— WORK TASK —
Find the line with "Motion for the". Transcribe it and each later line of the data exactly, up to and including the last.

— DATA BELOW —
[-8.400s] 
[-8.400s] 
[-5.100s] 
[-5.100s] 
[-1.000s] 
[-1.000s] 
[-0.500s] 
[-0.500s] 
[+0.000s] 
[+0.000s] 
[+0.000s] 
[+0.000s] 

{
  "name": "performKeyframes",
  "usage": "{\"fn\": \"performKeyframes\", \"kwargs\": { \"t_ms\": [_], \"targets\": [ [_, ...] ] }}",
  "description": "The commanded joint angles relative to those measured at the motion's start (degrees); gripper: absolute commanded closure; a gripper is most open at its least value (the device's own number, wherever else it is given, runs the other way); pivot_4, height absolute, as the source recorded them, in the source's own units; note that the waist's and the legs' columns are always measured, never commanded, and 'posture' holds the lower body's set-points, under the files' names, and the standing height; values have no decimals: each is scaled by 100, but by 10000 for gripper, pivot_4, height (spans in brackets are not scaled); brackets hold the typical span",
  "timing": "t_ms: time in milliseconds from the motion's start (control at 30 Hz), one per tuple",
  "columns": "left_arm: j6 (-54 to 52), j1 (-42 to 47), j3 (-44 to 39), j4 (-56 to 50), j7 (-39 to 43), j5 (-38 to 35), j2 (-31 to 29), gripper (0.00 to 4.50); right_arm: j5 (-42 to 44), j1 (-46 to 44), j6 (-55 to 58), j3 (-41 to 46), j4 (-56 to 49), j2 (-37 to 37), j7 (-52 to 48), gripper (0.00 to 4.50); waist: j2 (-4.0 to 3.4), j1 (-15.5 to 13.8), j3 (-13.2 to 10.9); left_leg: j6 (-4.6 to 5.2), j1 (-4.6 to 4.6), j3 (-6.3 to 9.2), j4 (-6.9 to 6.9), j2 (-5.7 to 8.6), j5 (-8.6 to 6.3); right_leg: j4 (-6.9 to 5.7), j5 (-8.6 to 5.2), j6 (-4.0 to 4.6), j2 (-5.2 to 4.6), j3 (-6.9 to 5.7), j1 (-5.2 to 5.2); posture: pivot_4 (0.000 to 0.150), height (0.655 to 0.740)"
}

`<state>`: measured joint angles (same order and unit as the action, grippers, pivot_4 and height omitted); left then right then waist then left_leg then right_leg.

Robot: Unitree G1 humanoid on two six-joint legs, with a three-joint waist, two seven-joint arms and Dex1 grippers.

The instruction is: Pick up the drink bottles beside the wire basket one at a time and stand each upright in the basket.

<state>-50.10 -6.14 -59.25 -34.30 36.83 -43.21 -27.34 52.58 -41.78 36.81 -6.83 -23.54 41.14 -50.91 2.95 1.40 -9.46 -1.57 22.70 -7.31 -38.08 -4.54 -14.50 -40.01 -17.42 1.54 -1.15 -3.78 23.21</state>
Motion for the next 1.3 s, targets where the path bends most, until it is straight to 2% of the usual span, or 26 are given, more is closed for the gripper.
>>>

— THE ANSWER —
Motion for the next 1.3 s, targets where the path bends most, until it is straight to 2% of the usual span, or 26 are given, more is closed for the gripper.
>>>

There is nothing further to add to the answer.